=== Section Start ===
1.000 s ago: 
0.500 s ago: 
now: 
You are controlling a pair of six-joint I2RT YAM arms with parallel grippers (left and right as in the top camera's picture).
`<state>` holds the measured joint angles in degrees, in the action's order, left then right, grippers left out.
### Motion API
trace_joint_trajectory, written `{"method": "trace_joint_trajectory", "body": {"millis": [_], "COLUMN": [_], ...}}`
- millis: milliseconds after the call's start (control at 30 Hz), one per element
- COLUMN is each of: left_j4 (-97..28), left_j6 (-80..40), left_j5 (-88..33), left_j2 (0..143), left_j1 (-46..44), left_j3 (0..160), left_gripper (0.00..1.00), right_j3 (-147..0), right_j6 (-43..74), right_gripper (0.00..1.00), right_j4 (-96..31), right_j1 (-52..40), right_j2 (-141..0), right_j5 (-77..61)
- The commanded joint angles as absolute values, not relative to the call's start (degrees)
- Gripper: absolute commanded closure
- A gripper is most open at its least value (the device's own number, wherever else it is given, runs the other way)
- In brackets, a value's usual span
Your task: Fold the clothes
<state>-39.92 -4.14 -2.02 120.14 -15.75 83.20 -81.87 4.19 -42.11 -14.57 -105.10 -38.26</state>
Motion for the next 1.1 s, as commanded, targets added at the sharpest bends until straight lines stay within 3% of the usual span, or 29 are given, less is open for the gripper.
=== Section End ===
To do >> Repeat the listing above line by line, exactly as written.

Final answer >>
1.000 s ago: 
0.500 s ago: 
now: 
You are controlling a pair of six-joint I2RT YAM arms with parallel grippers (left and right as in the top camera's picture).
`<state>` holds the measured joint angles in degrees, in the action's order, left then right, grippers left out.
### Motion API
trace_joint_trajectory, written `{"method": "trace_joint_trajectory", "body": {"millis": [_], "COLUMN": [_], ...}}`
- millis: milliseconds after the call's start (control at 30 Hz), one per element
- COLUMN is each of: left_j4 (-97..28), left_j6 (-80..40), left_j5 (-88..33), left_j2 (0..143), left_j1 (-46..44), left_j3 (0..160), left_gripper (0.00..1.00), right_j3 (-147..0), right_j6 (-43..74), right_gripper (0.00..1.00), right_j4 (-96..31), right_j1 (-52..40), right_j2 (-141..0), right_j5 (-77..61)
- The commanded joint angles as absolute values, not relative to the call's start (degrees)
- Gripper: absolute commanded closure
- A gripper is most open at its least value (the device's own number, wherever else it is given, runs the other way)
- In brackets, a value's usual span
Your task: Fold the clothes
<state>-39.92 -4.14 -2.02 120.14 -15.75 83.20 -81.87 4.19 -42.11 -14.57 -105.10 -38.26</state>
Motion for the next 1.1 s, as commanded, targets added at the sharpest bends until straight lines stay within 3% of the usual span, or 29 are given, less is open for the gripper.

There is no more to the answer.